- [Provided material]:
►
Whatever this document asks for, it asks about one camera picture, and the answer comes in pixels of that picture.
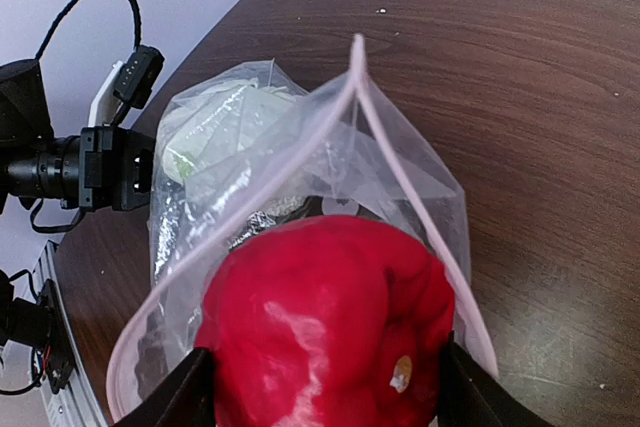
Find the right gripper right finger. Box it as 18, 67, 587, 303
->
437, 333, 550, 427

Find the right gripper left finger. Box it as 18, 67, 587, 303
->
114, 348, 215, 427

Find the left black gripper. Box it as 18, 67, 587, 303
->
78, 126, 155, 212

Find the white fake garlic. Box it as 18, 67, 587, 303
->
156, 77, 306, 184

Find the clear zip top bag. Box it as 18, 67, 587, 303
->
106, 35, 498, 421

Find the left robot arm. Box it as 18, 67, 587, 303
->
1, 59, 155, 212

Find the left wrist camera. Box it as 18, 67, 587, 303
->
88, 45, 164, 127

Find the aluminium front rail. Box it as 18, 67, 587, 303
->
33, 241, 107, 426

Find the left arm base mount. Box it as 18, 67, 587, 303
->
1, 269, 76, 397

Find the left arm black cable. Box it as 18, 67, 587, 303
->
◄
- [Requirement]:
From the first line to the last, copy the listing above exactly and leave out the images.

- [Written reply]:
Whatever this document asks for, it asks about one camera picture, and the answer comes in pixels of that picture.
Find the right gripper right finger. Box it as 18, 67, 587, 303
->
437, 333, 550, 427

Find the right gripper left finger. Box it as 18, 67, 587, 303
->
114, 348, 215, 427

Find the left black gripper. Box it as 18, 67, 587, 303
->
78, 126, 155, 212

Find the white fake garlic. Box it as 18, 67, 587, 303
->
156, 77, 306, 184

Find the clear zip top bag. Box it as 18, 67, 587, 303
->
106, 35, 498, 421

Find the left robot arm. Box it as 18, 67, 587, 303
->
1, 59, 155, 212

Find the left wrist camera. Box it as 18, 67, 587, 303
->
88, 45, 164, 127

Find the aluminium front rail. Box it as 18, 67, 587, 303
->
33, 241, 107, 426

Find the left arm base mount. Box it as 18, 67, 587, 303
->
1, 269, 76, 397

Find the left arm black cable. Box it as 18, 67, 587, 303
->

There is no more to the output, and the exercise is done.